HAVANA – For most people in the world, including for most Americans, it is incomprehensible that a person like Donald Trump could have advanced to this point in the U.S. electoral process and even might end up elected president of the United States.
His speech — xenophobic, racist, arrogant and uneducated — seems more intended to alienate voters than to win an election. Except that one fourth of U.S. voters think like him. And that could be enough to win the elections in a country where barely half the registered voters vote.
Actually, not all his followers are “deplorables,” as his Democratic opponent described them, but people who work very hard, care for their families, go to church on Sundays and even contribute to charity. What could generate so much hatred toward others among ordinary people who believe their access to Heaven is assured?
The answer is fear. They fear the terrorism that they believe lurks in the minds of all Muslims; they fear the blacks, whom they always consider as criminals; homosexuals, who try to corrupt their children, and especially the Latino immigrants, who they believe have come en masse to steal their jobs and forever change a culture they assume to be unique, superior and white.
Discrimination against immigrants is part of the history of the United States and is ruled by a morbid logic that, for centuries, has turned those who are discriminated against into discriminators.
The reasons why the United States has been and continues to be the destination par excellence of the world’s migrants lie not only in the need for manual labor or the attractiveness of economic gains compared with the countries of origin but also in the very nature of the system, inasmuch as the immigrants represent a resource for employers to degrade the value of the work force and weaken the class cohesion of the workers.
Because the predominant culture never blames the employers, public opinion tends to repudiate the newcomers, who are assumed to be strange and inferior.
At times of economic decay and social polarization, this problem turns particularly hot and explains why the topic of migration has become the focus of electoral disputes.
It is not at all strange, then, that many agree with Trump that it is necessary to build a wall and toss back the immigrants over it. Or even — without reaching such extreme — that they consider it unfair to pay taxes to guarantee immigrants a minimum of social aid because they consider them a public burden.
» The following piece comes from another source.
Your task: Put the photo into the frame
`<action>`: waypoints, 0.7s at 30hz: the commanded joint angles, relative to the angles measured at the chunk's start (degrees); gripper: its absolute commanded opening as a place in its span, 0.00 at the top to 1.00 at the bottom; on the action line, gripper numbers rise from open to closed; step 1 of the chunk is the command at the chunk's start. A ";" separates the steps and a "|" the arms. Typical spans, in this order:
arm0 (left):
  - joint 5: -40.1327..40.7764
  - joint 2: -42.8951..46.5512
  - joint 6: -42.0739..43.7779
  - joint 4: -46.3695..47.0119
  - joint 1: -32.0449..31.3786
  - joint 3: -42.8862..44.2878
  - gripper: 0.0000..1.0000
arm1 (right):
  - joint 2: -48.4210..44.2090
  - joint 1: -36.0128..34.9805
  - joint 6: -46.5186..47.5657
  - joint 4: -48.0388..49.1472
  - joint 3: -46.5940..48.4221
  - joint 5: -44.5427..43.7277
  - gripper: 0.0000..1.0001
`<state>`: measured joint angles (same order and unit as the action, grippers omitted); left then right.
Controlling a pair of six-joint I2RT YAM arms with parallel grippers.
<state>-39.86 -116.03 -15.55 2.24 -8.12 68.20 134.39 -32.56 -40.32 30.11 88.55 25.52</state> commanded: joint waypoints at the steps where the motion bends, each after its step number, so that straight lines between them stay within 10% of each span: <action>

It is much too complex and much too manipulated a subject to be understood by the U.S. voters. As expressed by Zbigniew Brzezinski, one of the greatest theoreticians of the hegemonic U.S. model (and its occasional creator), among the causes that explain the relative deterioration of the system is the political ignorance of the American people. This makes the system an easy prey of demagogues like Donald Trump, who is certainly not the only one.
One of the factors favoring Trump is that the American people are tired of their politicians. All polls point to that, and the alleged values accumulated by Hillary Clinton throughout her long political career have become more an inconvenient than an element in her favor. Add to that the lack of confidence that she generates among the Democratic voters themselves.
Paradoxically, working in Trump’s favor is the fact that he is considered by many the supreme “anti-politician,” an indication of the crisis that the model of U.S. governance is going through.
Perhaps one of the most interesting aspects of Trump’s campaign is his slogan to “make America strong again.” That has been said, in one way or another, by lots of U.S. politicians, but Trump’s arguments are novel.
Unlike Clinton, he declares himself an enemy of Wall Street, of the transnational companies that take jobs to foreign countries and of the expenditures created by U.S. interventionism elsewhere in the world. What’s interesting is not that he will keep his word and becomes the first anti-imperialist president in many centuries, but that those statements are made by someone who will say anything to mobilize his voters, demonstrating that those ideas are in the minds of many people.
In reality, we’re in the presence of a campaign where both candidates show unprecedented levels of rejection. That could augur high levels of voter abstention, and that could favor the Republican candidate if he manages to mobilize the always monolithic and participative conservative vote. But this is not guaranteed, because even the party’s establishment fears the unpredictable and extravagant New York magnate.
Although almost all analysts agree that Trump will not win the election, the reality is that he cannot be written off. Clinton is no Obama and, in any case, we should expect a new scenario in U.S. policy.
Anyway, since we don’t know who will win and nobody knows what to expect, no matter what the results, what’s most important is to understand that we’re in the presence of an unprecedented electoral process that indicates the degree of bewilderment and lack of consensus in U.S. society, so that any president will have to deal with these contradictions.
What’s encouraging is that not only the far-right fundamentalist positions impose themselves in this context. Let us remember the meaning of the campaign waged by Bernie Sanders, who couldn’t win by declaring himself a socialist but who demonstrated the development of ideas that seemed inconceivable in the U.S. political context. Those people are still there and the question is how far can they grow and organize as a political force.